TO DO:
No picture belongs in the answer, which must hold exactly the lines from the one with "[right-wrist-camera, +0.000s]" through the final line below.

DATA:
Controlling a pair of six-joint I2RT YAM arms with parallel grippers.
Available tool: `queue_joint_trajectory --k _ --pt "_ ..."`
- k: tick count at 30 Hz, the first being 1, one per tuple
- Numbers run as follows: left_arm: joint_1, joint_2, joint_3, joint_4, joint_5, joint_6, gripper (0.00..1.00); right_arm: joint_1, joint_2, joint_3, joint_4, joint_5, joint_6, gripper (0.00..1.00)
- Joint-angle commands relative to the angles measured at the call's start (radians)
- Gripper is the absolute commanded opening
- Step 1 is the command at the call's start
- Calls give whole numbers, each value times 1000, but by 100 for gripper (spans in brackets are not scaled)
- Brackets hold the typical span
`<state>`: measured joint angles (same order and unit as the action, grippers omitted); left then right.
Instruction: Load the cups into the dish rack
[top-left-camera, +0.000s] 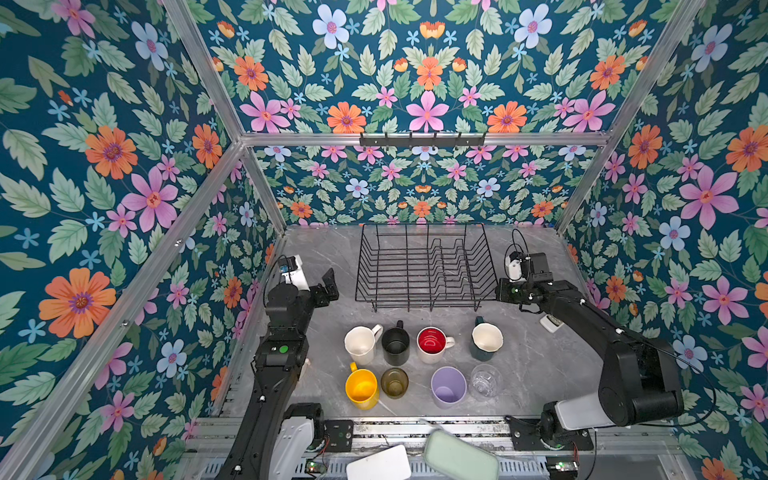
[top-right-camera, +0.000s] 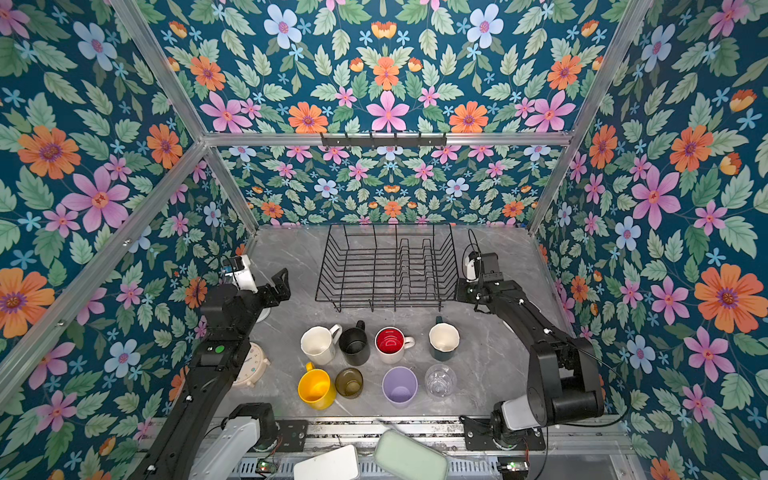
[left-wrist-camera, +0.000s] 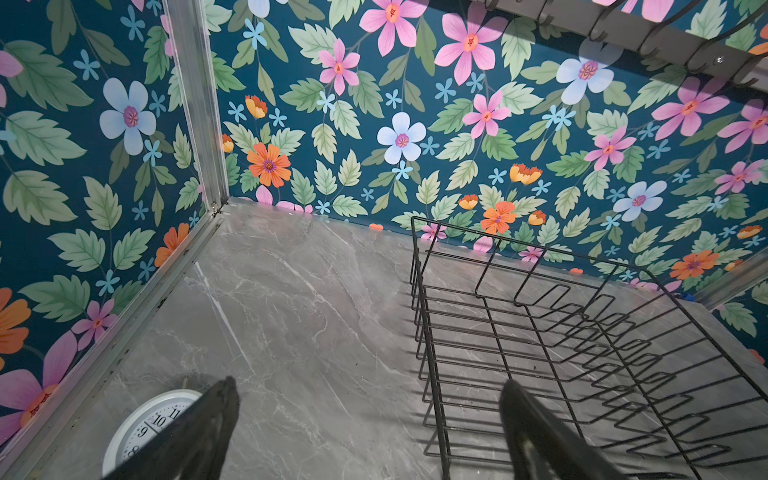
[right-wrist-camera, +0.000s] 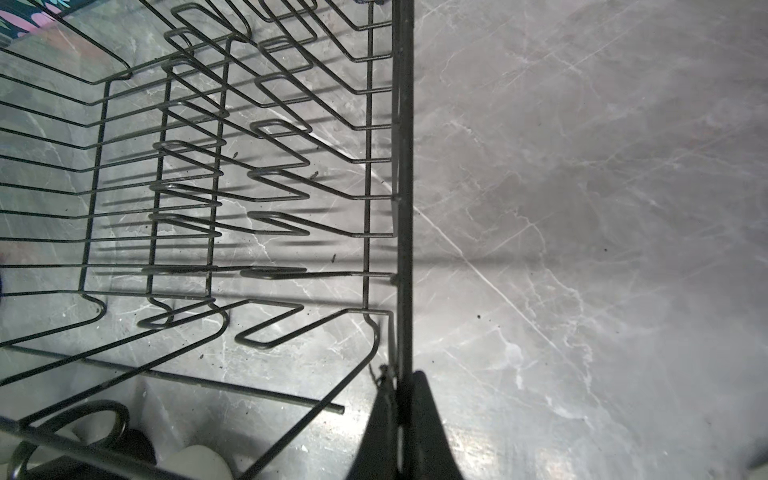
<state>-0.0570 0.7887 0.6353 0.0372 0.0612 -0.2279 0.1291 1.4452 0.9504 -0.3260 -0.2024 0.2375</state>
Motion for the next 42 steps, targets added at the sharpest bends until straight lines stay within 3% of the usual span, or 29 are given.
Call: queue_joint_trajectory --k 1,12,15,20,26,31,36,42 --pt "2 1 6 -6 5 5 100 1 -10 -11 -58 11 -12 0" --pt "2 -9 23 -104 7 -62 98 1 -19 0 -79 15 -27 1" --pt "2 -18 74 -242 -51 -157 98 1 -36 11 -93 11 -28 19" --pt "2 -13 193 -520 -19 -214 96 1 -70 29 -108 18 -24 47" --pt "1 -17 238 -766 91 -287 91 1 -134 47 -134 40 -16 68" --pt "2 -42 220 -878 205 -321 81 1 -216 41 -133 67 -4 80" --pt "0 -46 234 -1039 219 -306 72 1 -272 31 -134 85 4 84" --pt "0 -80 199 -1064 252 -332 69 1 -288 25 -140 86 6 86"
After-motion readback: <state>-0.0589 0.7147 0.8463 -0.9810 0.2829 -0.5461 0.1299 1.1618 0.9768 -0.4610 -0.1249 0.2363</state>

SOLVED PROBLEM:
[right-wrist-camera, +0.000s] 
<state>-0.0570 0.7887 0.6353 0.0372 0.0612 -0.2279 0.1291 1.4452 0.9504 -0.3260 -0.2024 0.2375</state>
Motion for the next 42 steps, targets added at the sharpest bends until straight lines stay within 3% of the usual span, or 29 are given.
Call: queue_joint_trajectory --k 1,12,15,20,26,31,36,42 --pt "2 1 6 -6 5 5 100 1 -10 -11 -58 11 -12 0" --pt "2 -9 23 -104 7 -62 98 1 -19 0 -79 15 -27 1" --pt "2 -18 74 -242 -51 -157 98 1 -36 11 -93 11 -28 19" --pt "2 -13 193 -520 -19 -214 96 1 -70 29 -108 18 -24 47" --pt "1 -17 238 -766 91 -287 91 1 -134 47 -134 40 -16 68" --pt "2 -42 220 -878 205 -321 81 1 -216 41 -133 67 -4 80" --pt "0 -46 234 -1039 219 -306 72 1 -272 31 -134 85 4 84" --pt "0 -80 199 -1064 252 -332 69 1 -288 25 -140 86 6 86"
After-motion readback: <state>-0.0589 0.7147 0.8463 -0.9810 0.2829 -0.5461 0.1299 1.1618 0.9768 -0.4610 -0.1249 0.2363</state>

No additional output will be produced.